WHAT THE EXERCISE ASKS =>
Under this line are the records; write out word for word the part that begins at the line containing "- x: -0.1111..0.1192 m" and ends at the line containing "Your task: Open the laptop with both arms", and no more.

↓

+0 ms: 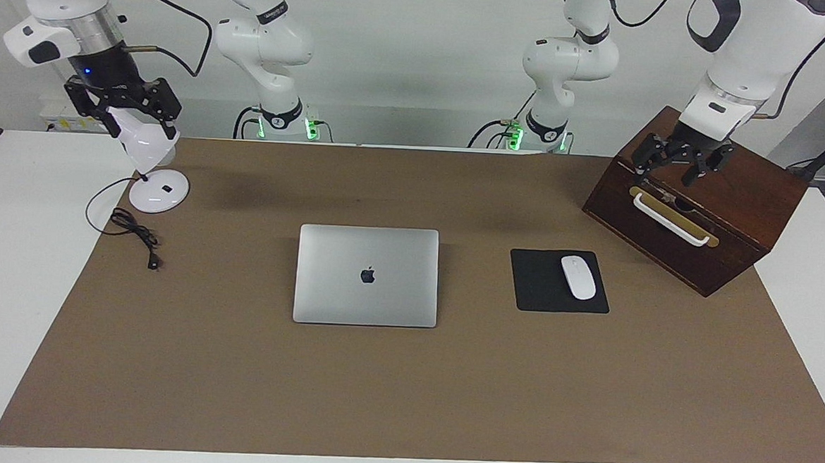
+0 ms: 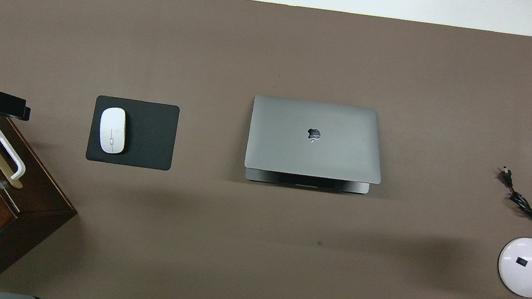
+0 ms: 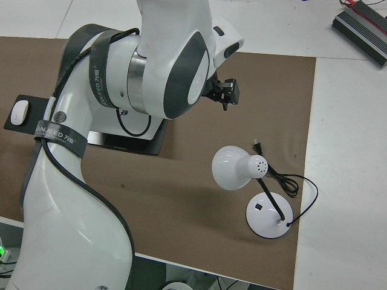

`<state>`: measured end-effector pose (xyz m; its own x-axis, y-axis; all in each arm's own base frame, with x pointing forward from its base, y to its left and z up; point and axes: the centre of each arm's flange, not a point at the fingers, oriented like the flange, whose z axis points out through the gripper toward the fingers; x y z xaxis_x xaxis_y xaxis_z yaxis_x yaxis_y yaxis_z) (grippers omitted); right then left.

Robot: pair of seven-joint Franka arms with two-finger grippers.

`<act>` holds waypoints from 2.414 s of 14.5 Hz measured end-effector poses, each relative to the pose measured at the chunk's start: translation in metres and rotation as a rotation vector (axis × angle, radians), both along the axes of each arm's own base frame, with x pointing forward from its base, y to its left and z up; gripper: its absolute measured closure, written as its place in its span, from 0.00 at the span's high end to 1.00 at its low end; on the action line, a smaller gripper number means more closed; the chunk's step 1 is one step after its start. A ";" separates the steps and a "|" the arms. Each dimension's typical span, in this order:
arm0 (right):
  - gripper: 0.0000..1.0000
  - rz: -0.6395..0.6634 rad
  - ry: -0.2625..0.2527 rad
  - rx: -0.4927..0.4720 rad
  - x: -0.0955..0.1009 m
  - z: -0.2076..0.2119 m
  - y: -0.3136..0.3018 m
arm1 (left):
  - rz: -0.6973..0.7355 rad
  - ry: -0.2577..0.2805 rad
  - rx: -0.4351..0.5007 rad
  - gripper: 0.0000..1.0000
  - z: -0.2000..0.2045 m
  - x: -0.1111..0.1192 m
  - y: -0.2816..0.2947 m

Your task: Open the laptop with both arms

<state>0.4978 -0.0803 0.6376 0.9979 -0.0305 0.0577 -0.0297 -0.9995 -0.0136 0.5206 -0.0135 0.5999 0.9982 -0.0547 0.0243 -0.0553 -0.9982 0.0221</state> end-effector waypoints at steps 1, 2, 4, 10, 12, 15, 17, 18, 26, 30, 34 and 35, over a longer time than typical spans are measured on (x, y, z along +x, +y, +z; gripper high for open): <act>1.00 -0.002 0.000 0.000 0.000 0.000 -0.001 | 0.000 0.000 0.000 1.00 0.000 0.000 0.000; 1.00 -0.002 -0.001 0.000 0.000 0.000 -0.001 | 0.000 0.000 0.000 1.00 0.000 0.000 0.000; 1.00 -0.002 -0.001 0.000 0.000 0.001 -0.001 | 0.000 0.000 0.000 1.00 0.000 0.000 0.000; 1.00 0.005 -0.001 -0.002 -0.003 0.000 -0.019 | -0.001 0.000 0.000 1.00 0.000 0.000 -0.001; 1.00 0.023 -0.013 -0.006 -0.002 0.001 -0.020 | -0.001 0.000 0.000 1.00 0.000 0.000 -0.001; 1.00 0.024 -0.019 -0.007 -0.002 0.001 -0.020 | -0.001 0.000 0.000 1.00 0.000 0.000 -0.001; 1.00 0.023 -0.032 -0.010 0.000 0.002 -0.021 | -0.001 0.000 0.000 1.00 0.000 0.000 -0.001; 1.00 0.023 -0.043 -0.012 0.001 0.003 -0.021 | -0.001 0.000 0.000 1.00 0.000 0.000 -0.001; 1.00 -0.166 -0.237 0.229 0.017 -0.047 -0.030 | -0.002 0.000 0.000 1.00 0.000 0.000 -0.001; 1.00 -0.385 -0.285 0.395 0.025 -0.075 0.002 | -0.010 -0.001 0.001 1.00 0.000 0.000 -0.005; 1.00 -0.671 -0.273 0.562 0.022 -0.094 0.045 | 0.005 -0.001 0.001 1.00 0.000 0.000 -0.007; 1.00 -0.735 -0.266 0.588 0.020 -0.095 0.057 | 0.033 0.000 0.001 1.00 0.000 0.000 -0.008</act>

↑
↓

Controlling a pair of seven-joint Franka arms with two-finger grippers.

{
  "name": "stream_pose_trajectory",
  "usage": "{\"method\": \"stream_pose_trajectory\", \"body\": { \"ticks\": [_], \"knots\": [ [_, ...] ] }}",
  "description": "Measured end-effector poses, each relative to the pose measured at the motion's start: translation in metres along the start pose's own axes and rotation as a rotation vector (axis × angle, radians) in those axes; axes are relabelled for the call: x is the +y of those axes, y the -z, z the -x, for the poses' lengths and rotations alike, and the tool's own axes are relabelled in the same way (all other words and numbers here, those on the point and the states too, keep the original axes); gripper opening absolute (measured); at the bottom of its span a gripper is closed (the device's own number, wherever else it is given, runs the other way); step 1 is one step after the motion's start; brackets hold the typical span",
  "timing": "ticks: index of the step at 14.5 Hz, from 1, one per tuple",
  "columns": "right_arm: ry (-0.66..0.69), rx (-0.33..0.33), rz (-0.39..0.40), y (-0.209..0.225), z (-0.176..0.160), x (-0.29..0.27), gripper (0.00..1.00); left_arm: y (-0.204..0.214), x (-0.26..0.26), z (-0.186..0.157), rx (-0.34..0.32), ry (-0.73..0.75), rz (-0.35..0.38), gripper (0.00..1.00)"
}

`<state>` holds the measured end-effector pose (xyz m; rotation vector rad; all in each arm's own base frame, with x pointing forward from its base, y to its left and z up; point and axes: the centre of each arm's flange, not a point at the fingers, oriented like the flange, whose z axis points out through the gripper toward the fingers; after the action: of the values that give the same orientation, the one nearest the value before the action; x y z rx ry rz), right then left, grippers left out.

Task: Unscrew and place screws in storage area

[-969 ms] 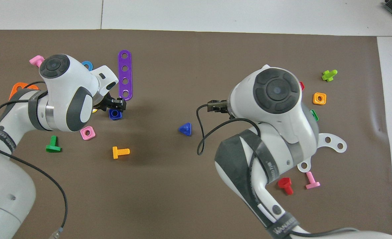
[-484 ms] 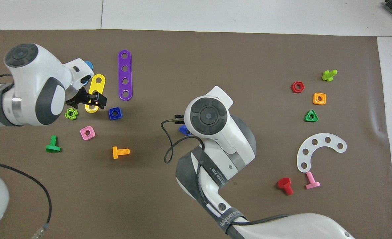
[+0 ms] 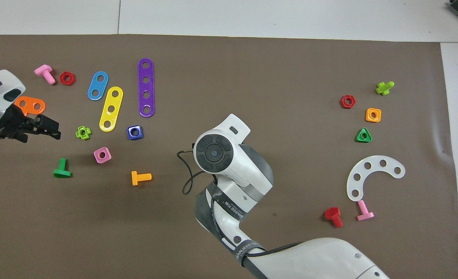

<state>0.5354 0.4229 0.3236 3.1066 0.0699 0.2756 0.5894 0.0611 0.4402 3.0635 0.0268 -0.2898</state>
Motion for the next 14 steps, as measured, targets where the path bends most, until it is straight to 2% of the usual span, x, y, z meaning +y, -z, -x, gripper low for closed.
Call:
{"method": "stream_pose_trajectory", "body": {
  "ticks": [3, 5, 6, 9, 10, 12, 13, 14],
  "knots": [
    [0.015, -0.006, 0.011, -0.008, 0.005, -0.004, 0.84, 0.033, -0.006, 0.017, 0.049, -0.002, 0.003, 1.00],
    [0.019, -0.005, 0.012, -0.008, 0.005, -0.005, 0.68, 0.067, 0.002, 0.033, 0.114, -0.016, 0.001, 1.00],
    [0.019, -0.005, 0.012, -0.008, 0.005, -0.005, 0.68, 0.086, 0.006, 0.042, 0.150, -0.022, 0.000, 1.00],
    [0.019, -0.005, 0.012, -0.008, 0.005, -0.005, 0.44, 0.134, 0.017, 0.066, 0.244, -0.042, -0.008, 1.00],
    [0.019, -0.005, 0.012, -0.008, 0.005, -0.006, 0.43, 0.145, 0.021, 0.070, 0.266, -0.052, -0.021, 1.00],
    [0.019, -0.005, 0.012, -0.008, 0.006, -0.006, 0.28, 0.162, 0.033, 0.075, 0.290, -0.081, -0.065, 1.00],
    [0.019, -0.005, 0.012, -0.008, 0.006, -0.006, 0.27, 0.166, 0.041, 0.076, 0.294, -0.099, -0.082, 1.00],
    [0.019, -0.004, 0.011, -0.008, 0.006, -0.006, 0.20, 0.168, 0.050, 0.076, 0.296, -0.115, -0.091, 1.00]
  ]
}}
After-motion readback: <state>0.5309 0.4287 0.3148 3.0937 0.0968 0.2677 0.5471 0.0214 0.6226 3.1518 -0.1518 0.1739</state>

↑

SOLVED EXERCISE =>
  - x: -0.1111..0.1192 m
  - y: -0.2816..0.2947 m

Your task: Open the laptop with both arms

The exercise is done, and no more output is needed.